Sports-related apparel retailer Hibbett (HIBB -1.46%) reported quarterly earnings this morning that beat estimates and raised full-year guidance, and the initial reaction was strongly positive. The stock popped more than 6% in pre-market trading. So investors may be wondering why shares were trading 11.5% below Thursday's closing price, as of 2 p.m. EDT.
Hibbett blew past analyst earnings estimates with net income of $2.86 per diluted share compared to a consensus estimate of $1.44 per share. Sales also beat forecasts, and the company revised its full fiscal-year earnings estimate to a range of $11.00 to $11.50 compared to the prior guidance of $8.50 to $9.00 per diluted share. That's all good news, but it seems investors feel that it was all already priced in. Hibbett stock had already jumped almost 16% in just the first four days of this week. Today's drop doesn't quite reverse all of those gains.

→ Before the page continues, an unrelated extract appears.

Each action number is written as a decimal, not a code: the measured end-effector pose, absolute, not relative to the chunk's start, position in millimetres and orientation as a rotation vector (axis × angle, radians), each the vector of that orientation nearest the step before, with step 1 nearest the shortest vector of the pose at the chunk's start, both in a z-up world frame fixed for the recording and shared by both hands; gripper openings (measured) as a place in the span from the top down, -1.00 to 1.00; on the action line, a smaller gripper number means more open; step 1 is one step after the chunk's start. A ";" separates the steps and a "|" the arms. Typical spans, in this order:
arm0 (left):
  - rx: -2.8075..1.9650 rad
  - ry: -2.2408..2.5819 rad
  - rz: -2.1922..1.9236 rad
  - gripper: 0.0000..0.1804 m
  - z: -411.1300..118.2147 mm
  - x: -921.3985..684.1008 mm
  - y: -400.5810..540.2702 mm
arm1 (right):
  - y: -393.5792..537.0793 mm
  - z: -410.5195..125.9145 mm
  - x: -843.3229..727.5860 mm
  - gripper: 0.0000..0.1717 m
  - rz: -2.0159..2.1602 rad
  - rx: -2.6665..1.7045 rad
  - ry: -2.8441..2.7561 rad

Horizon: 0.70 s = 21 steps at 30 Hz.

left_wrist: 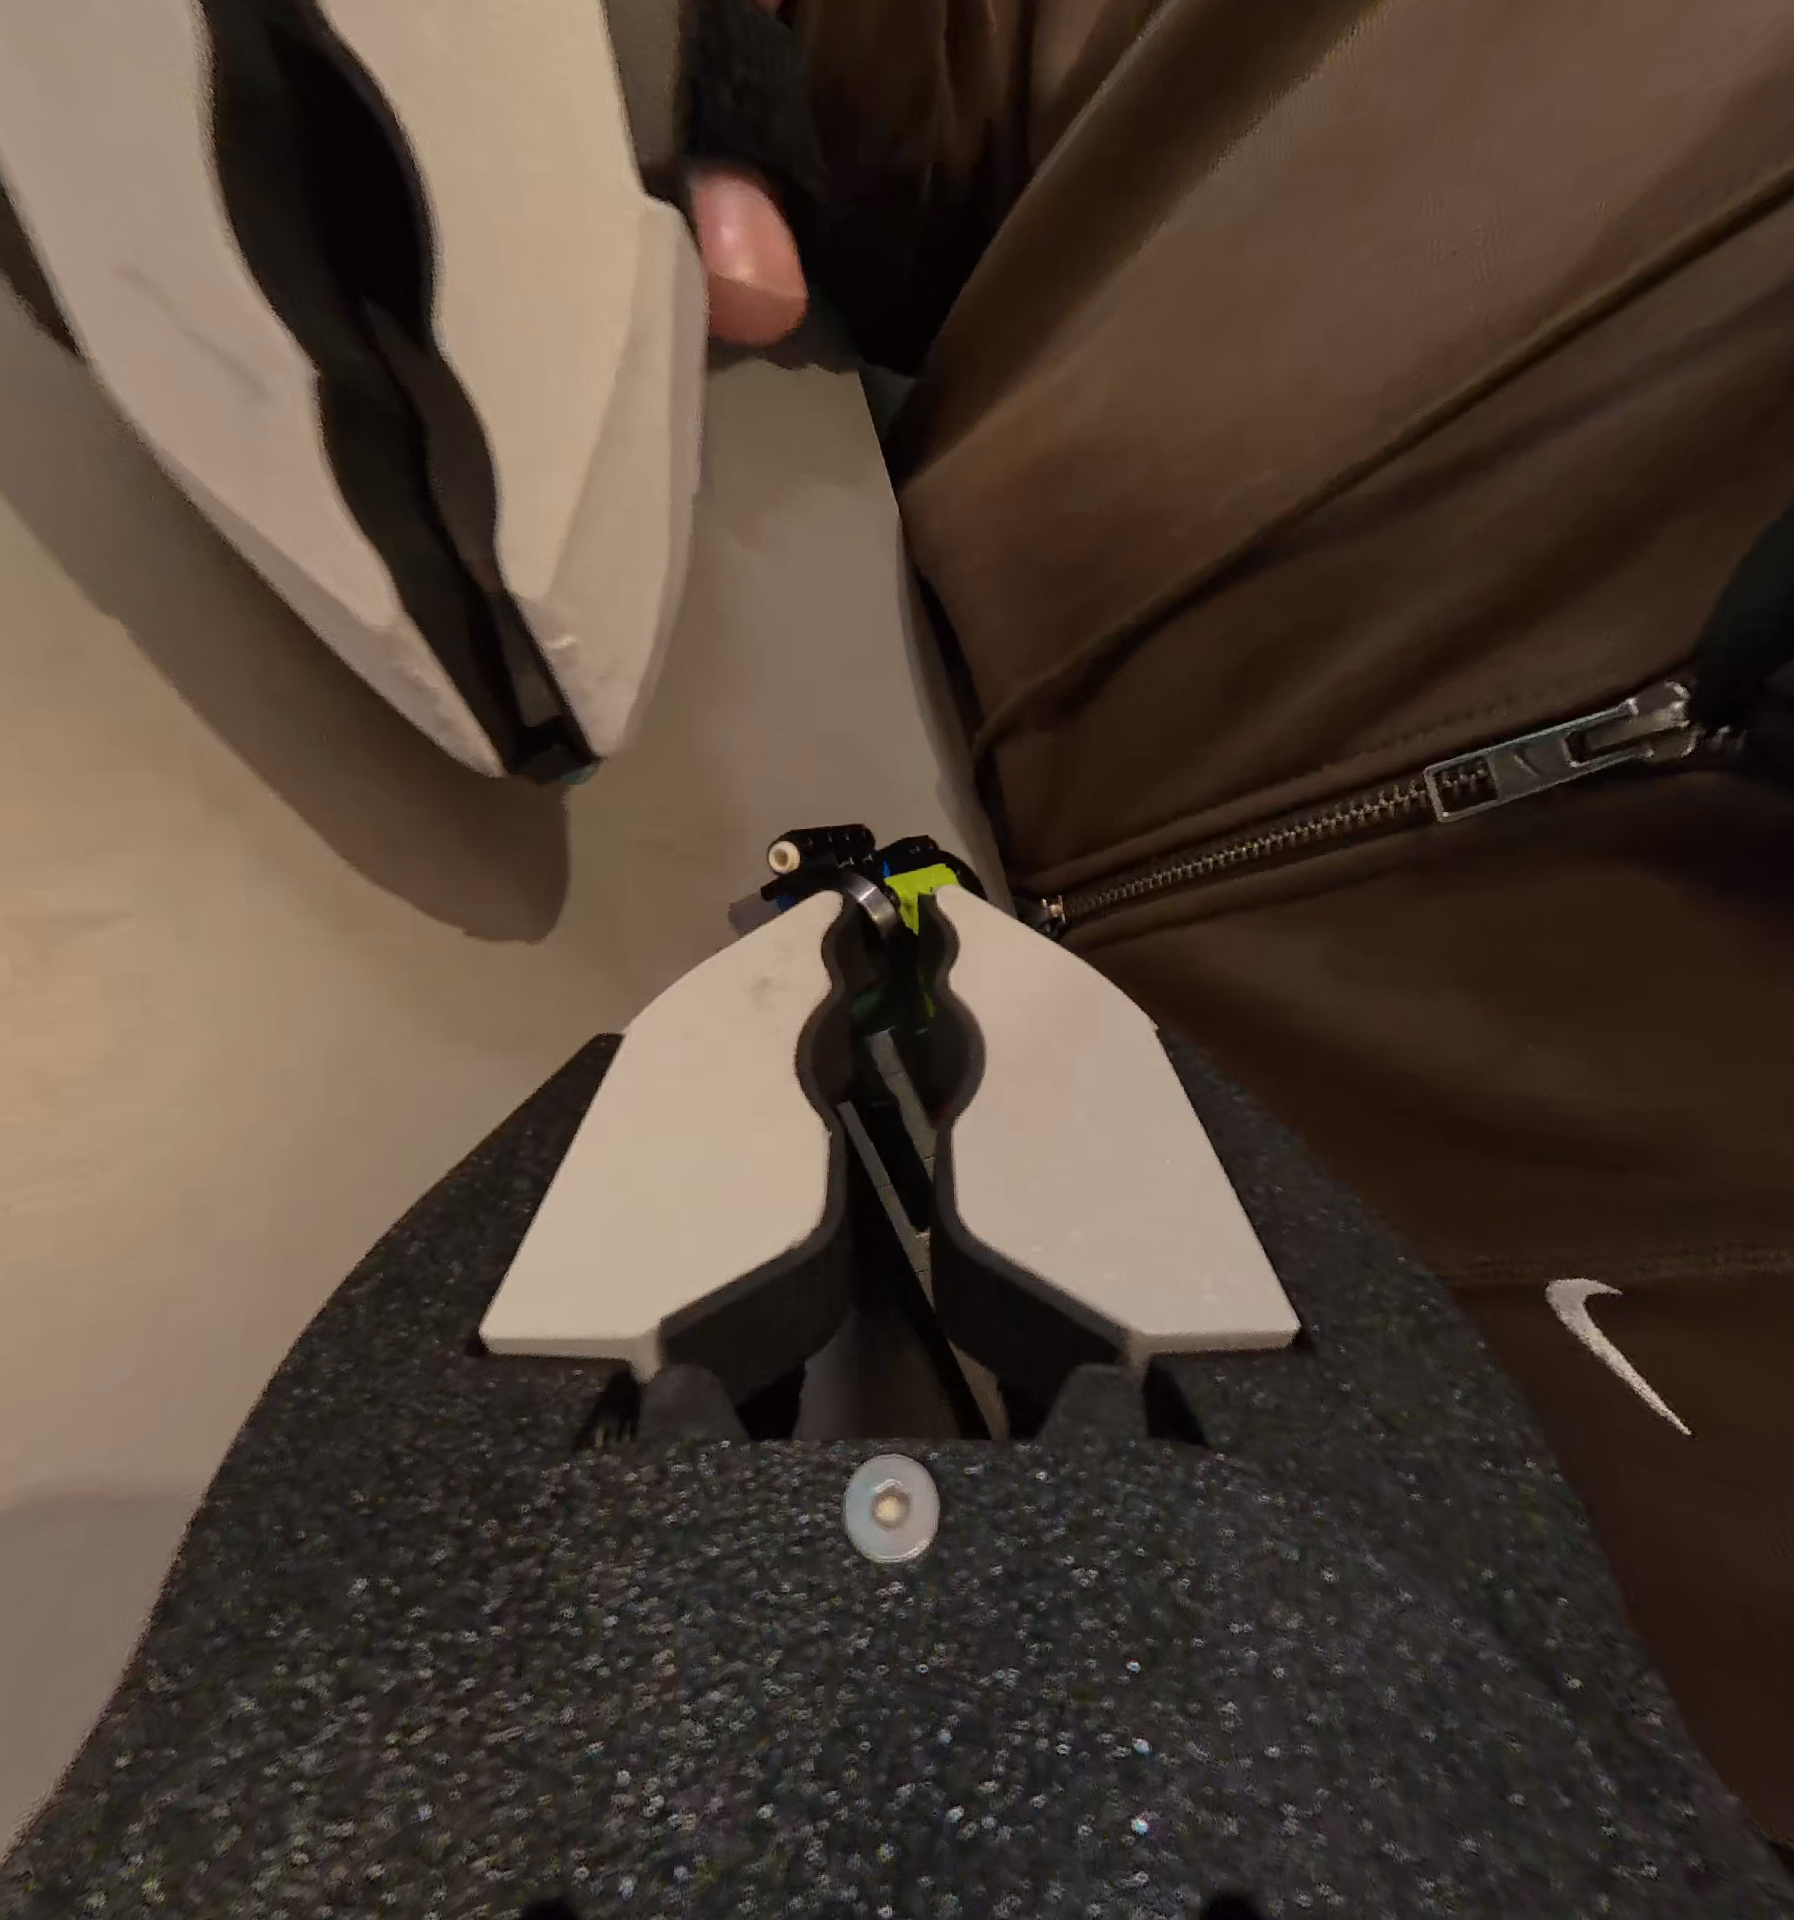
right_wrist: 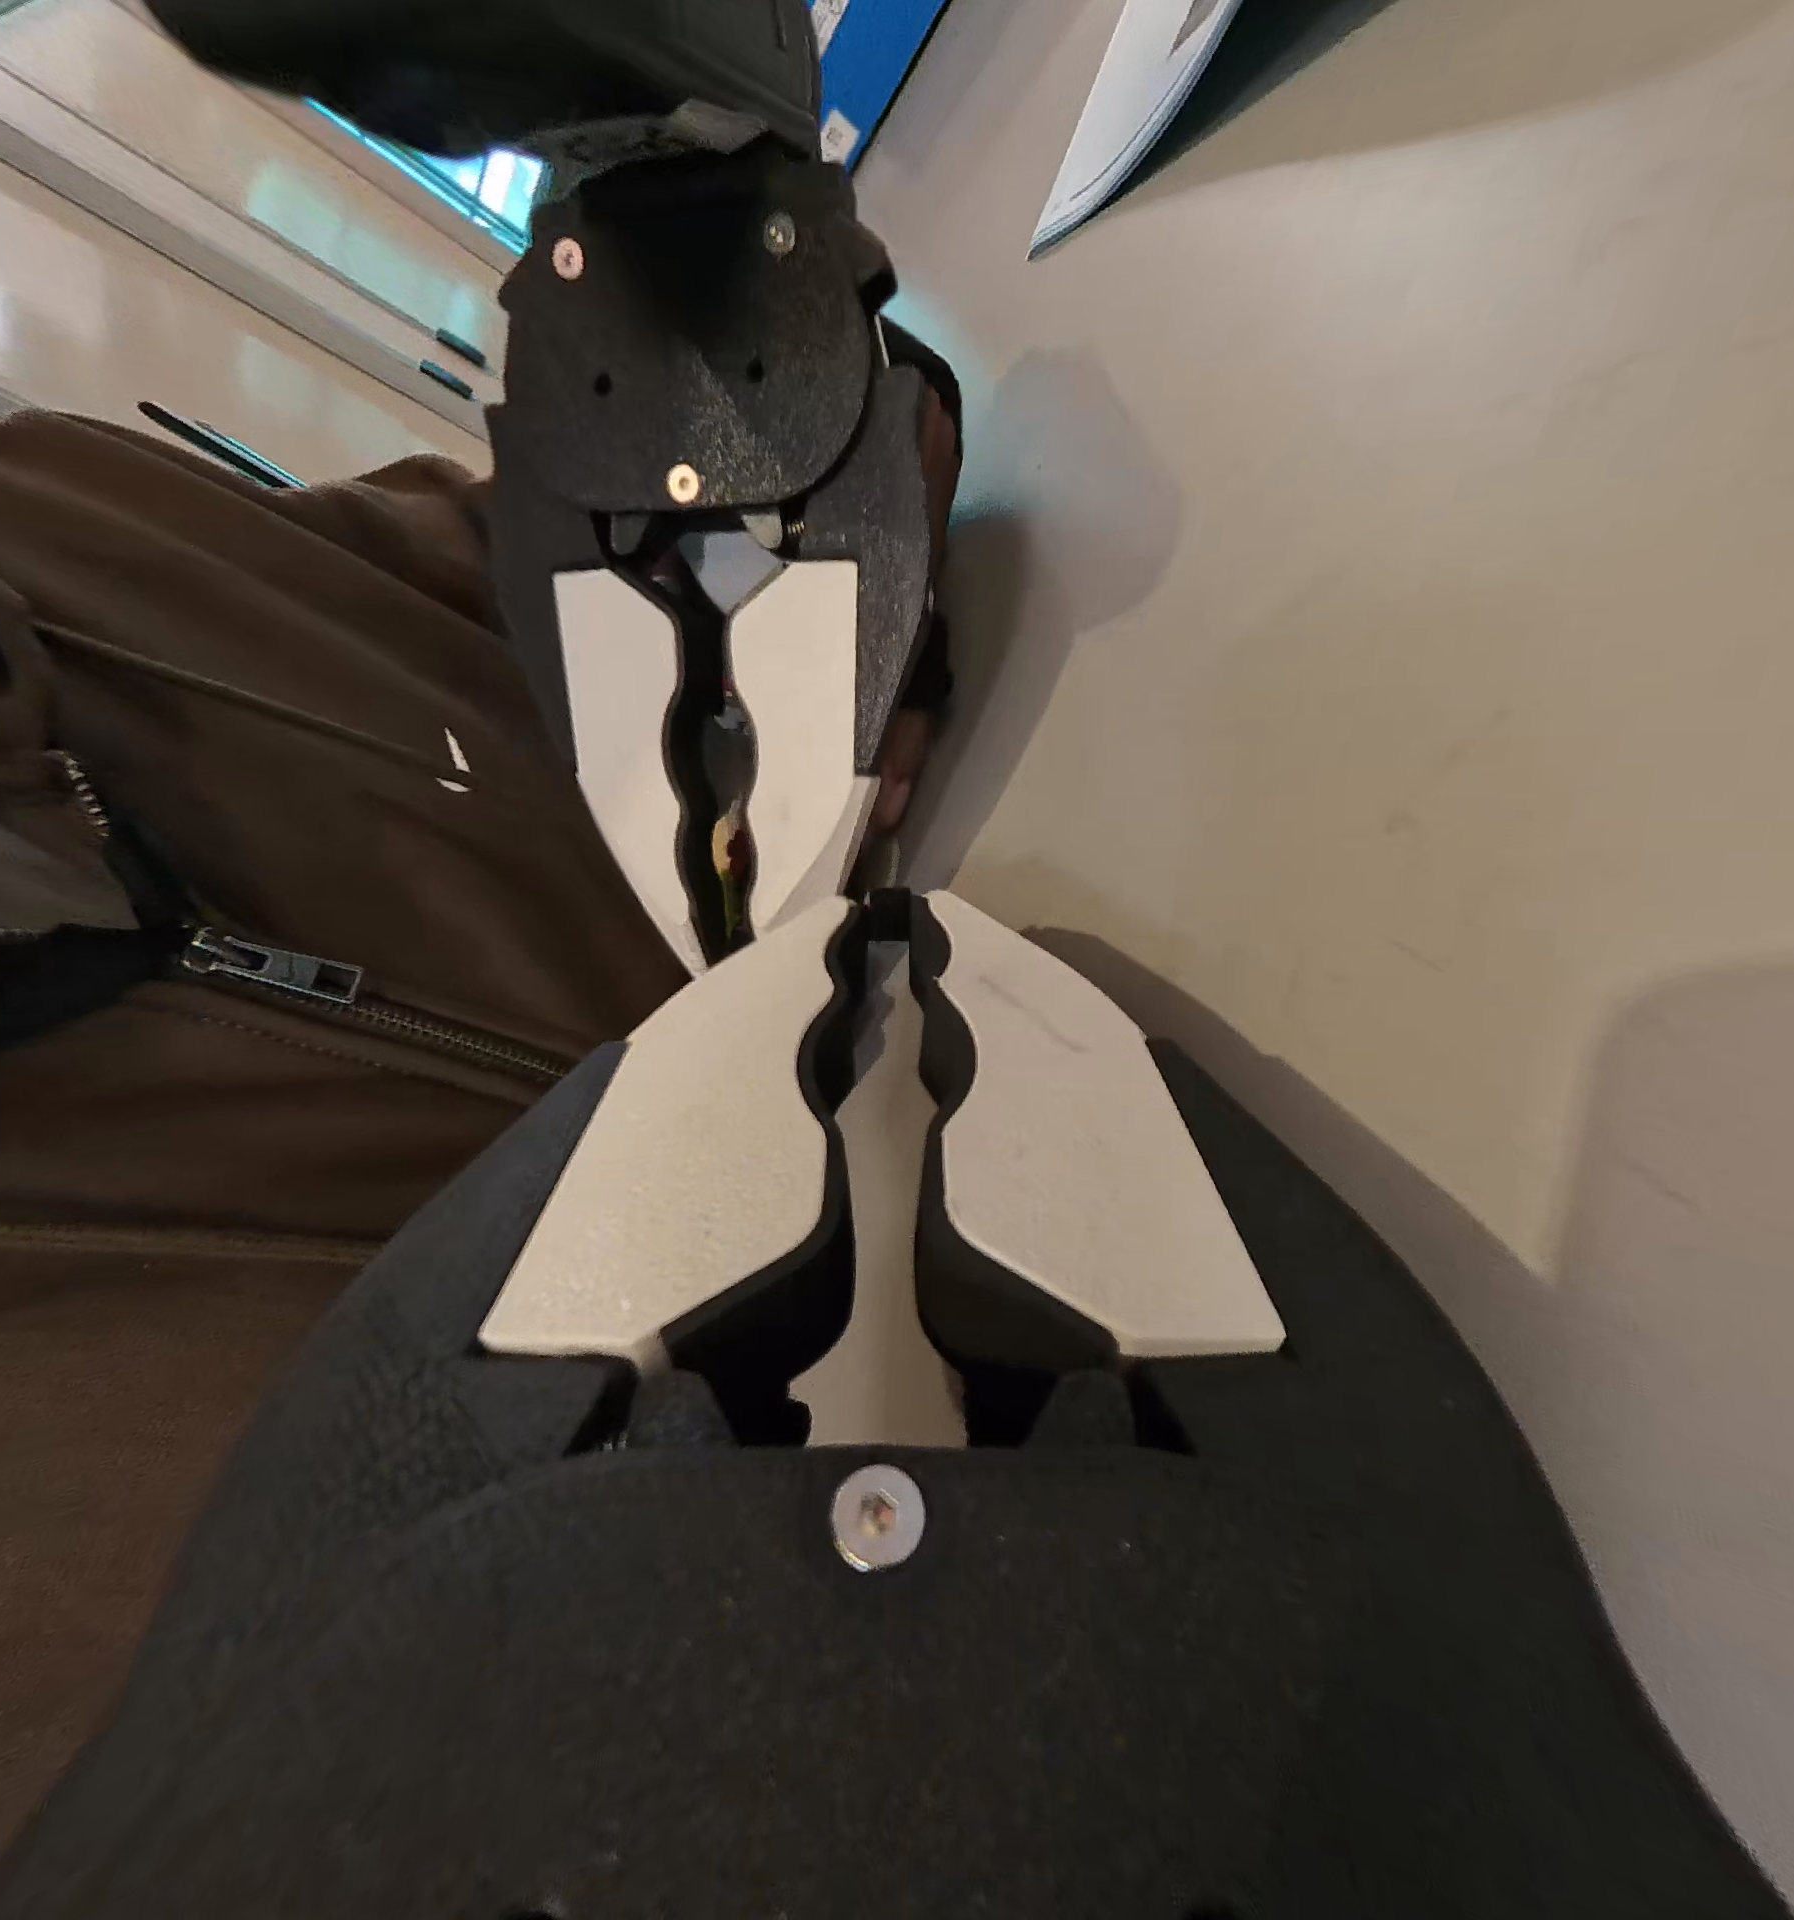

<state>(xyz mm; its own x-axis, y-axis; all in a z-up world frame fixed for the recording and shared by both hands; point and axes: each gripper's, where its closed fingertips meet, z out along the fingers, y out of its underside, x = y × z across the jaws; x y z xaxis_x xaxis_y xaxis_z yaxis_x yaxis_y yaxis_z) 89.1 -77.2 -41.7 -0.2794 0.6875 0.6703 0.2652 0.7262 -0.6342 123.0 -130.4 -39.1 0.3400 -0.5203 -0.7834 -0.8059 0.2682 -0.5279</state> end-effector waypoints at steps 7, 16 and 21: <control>-0.683 -1.897 0.545 0.84 -41.6 99.4 -89.3 | -130.4 -37.6 123.3 0.91 0.269 -1.399 1.304; -0.423 -1.926 0.770 0.82 -24.1 134.8 -126.7 | -127.5 -33.0 128.9 0.91 0.111 -1.484 1.239; -0.345 -1.949 0.752 0.83 -29.9 138.3 -131.6 | -123.7 -35.5 135.3 0.91 -0.069 -1.623 1.211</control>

With the stock back close to where it began the week, investors are probably looking at several potential headwinds mentioned by the company. As business has recovered from the pandemic impacts, comparisons will be more difficult going forward. While it was all positive news, the company's updated guidance only brings it to the close of its fiscal year ended Jan. 29, 2022.
Issues that several other retailers have commented on were also brought up by Hibbett management. It said it provided "limited forward guidance" because of what it said was "uncertainty in the business environment, potential legislation that could negatively impact our business, changes in consumer spending habits and ongoing supply chain disruptions."
Supply chain issues have been particularly notable this earnings season. While strong demand is the other side of the supply equation, investors who drove shares up so much earlier in the week seemed to feel that some uncertainty looking ahead warranted caution. It does look like the company-specific news was all positive this quarter, however.